▶ Aim of the exercise: Go over the listing below line by line, and return each one holding the string "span".

++++++++++++++++++++

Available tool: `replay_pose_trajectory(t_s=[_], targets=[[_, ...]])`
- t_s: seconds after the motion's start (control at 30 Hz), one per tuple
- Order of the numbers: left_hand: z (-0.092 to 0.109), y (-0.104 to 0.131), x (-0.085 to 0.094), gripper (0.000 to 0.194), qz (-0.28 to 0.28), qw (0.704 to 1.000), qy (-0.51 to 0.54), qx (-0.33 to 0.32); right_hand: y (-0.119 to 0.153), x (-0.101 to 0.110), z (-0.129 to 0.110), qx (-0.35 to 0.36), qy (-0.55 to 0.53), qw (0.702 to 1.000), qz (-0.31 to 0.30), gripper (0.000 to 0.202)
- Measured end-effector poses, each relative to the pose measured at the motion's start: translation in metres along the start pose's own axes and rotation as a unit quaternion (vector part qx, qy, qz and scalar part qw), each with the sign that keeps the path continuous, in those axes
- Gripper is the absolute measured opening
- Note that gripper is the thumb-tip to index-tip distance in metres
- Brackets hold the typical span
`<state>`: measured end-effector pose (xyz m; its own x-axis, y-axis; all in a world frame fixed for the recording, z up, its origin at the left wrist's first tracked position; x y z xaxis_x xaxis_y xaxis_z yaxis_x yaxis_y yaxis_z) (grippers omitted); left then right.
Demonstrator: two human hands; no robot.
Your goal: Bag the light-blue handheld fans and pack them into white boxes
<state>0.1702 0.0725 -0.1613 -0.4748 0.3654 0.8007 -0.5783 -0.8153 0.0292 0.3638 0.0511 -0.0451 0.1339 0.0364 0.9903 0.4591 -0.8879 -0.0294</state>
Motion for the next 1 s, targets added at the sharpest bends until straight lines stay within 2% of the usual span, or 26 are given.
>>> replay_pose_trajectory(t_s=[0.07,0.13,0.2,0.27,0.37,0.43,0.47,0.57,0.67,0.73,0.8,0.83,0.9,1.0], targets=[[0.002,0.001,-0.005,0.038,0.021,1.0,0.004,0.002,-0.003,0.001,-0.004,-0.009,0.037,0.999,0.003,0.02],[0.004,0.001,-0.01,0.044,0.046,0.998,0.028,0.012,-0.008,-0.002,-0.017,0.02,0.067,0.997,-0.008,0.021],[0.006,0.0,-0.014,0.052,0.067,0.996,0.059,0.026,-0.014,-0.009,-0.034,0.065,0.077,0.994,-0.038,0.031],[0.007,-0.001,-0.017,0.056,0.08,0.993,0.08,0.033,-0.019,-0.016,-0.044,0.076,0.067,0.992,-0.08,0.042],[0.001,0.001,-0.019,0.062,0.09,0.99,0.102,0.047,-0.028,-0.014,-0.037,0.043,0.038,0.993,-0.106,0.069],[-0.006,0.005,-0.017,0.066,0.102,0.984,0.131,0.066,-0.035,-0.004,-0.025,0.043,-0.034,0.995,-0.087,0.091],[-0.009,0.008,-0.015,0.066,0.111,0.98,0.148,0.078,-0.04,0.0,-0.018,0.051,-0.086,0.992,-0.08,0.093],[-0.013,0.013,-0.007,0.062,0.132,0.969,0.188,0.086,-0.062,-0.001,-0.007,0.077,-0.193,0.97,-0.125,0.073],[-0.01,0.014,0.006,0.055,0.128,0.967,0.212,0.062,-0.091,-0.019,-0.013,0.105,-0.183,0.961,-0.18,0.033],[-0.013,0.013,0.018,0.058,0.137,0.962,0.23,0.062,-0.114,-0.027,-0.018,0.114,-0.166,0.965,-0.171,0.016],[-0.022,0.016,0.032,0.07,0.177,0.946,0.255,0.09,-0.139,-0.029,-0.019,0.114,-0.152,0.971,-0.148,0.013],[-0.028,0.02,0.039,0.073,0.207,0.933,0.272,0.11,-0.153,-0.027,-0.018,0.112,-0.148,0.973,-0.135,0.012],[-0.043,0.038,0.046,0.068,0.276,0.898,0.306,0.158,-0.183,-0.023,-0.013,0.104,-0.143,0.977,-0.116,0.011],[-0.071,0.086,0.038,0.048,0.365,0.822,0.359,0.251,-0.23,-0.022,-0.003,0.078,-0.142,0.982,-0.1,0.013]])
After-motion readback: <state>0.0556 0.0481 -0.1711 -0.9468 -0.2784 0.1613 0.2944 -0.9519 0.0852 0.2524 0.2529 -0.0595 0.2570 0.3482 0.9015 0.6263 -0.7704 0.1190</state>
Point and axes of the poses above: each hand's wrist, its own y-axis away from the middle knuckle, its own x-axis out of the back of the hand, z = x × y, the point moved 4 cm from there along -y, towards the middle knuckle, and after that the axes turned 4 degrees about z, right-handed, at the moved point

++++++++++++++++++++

▶ Problem solution:
- Brackets hold the typical span
Motion for the next 1 s, targets added at the sharpest bends until straight lines stay within 2% of the usual span, or 26 are given.

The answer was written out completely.